Nerde olduğumu nerden bilmişti acaba? Ah, tabi ya Azra tahmin etmiştir burada olduğumu. Selim bana doğru döndü ve bir şey söyletecekmiş gibi ağzını açtı ama ilk başta hiçbir ses gelmedi. Anlaşılan kararsızlık yaşıyordu ne söylemesi gerektiğiyle ilgi. Bu sefer gözlerinde kararlılıkla bana döndü:

- Su, bak durumumuzun sıra dışı ve garip olduğunun farkındayım. Az önce sözlendik ama birbirimizi doğru düzgün tanımıyoruz bile. Ben seni tanımak istiyorum ve evlilik fikrine karşı sıcak olmadığını biliyorum ama sen de kendimi sana tanıtmam için bana fırsat vermelisin. Pişman olmayacaksın inan ki. Ben hakkında her şeyi öğrenmek, seninle normal bir çift gibi buluşmalara gitmek istiyorum. Eğer senin için de uygunsa yarın seni yemeğe çıkarmaktan onur duyarım.

- Peki.

Başka bir şey söyleyemedim, ne söylemem gerektiğini de bilmiyorum ki zaten. Selim söylediklerinde dürüst ve samimi görünüyordu ve en azından evlenmek üzere olduğum adamı tanımak iyi bir fikir gibi görünüyordu. Selim daha sonra numaramı istedi ve beni yarın alacağı saati kararlaştırdık. Daha sonra içeri geçtik, yemek masası neredeyse hazırdı. Biraz da annemlerin yanında oturdum ardından da yemeğe geçtik.

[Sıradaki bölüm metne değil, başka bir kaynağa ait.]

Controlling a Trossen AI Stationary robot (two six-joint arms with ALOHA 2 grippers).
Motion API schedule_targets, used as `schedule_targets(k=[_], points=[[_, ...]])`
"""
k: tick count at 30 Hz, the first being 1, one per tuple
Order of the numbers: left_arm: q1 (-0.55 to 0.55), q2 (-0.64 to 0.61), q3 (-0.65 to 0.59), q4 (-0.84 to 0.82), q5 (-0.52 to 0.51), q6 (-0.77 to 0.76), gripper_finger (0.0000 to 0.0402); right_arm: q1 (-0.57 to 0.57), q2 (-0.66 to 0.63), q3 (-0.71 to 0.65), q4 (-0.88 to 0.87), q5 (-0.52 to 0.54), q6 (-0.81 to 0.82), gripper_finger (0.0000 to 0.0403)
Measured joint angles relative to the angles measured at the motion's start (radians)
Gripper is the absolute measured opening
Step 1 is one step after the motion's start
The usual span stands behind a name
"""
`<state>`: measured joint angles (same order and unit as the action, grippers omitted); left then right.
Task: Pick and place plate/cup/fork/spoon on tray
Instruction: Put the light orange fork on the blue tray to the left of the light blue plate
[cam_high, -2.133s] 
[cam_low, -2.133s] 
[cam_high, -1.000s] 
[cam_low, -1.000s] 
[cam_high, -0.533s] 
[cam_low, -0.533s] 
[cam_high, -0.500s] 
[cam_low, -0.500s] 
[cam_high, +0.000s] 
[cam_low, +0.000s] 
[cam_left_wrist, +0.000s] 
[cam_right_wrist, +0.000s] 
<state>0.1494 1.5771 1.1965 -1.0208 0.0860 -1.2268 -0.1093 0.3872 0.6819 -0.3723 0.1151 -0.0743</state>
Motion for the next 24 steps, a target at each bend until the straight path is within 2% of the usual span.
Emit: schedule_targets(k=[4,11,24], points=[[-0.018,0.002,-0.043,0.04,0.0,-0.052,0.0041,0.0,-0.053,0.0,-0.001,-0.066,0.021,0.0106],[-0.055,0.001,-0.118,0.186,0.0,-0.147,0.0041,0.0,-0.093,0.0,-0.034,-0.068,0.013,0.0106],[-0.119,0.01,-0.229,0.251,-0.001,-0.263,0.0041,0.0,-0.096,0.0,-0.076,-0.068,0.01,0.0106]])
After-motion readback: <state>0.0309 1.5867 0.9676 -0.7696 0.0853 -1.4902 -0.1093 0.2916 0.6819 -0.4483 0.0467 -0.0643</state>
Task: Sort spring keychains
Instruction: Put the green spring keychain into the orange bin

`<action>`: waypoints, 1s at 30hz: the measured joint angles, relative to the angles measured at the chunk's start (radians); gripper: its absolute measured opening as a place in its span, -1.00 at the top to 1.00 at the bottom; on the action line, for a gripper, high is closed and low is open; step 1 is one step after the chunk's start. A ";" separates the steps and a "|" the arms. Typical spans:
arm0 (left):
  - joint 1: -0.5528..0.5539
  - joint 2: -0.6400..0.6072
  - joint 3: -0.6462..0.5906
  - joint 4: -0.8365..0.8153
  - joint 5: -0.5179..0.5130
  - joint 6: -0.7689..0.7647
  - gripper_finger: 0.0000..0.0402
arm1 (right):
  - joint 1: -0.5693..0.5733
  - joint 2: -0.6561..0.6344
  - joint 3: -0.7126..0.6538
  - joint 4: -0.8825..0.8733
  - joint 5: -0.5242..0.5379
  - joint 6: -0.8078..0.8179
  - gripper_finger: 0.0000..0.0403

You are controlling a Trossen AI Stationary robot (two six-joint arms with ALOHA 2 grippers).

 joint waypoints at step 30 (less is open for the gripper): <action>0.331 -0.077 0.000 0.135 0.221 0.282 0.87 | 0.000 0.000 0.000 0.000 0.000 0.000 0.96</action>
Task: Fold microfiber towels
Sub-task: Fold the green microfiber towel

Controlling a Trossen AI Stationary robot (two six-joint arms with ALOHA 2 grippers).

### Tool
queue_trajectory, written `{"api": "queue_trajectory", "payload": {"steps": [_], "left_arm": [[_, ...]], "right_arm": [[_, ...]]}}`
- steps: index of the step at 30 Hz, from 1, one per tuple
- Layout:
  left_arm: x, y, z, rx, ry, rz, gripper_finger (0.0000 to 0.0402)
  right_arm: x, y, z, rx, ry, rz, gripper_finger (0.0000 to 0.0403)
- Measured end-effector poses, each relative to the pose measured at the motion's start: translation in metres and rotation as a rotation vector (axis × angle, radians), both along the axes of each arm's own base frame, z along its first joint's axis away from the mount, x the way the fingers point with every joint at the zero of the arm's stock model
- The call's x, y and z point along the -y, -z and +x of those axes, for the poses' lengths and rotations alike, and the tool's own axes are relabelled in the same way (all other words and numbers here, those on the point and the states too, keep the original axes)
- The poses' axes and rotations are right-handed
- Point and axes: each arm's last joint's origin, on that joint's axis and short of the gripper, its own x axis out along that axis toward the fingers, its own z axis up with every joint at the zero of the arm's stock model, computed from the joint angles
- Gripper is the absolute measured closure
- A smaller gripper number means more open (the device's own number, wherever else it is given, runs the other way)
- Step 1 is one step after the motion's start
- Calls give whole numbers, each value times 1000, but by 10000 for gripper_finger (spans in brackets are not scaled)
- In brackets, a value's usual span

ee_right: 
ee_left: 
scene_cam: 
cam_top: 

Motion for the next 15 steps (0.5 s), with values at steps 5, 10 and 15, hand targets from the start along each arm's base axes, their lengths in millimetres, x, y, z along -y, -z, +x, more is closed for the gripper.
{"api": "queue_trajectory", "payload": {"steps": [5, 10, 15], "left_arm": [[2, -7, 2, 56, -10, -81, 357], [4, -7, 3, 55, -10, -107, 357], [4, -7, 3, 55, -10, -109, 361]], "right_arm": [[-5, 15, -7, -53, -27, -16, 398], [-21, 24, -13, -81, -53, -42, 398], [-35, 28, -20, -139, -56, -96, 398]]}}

Yemek neşeli bir havada geçti, tahmin edebileceğiniz gibi ben konuşmaya pek katılmadım. Nişanımızın ilk planlaması konuşuldu. Selim de konuşmaya konu sadece iş üstüneyken katıldı. Babamın sorularını yanıtladı, işin geleceğiyle ilgili stratejilerden söz etti. Babam kendince damadını bir daha sorguluyordu. Selimin cevaplarından çok mutlu olduğu belli oluyordu yemeğin sonunda hem annemin hem babamın ağzı kulaklarındaydı. Yemekten sonra ilk önce Kastanlar sonra da akrabalarımız evlerine dağıldı. Azra'ya güle güle derken sıkıca kucaklaştık ve kulağıma 'Eve gider gitmez mesaj atarım. ' dedi. Selim de elimi iki eliyle kavrayıp yine derin derin gözlerime bakarak elimi öptü ve ' Yarın görüşürüz, prenses" dedi. Bakışları, gözleri o kadar güzeldi ki bana prenses dediğini anlayıp tepki verene kadar yüzünde bir gülümsemeyle çoktan arabasına doğru gitmişti. Selim etrafımdayken biraz daha dikkatli olmalıydım, yakışıklılığı resmen aptallaşmama neden oluyordu. Ama ne kadar yakışıklı olursa olsun aklımdaki soruları ve içimdeki hüznü yok edemiyordu.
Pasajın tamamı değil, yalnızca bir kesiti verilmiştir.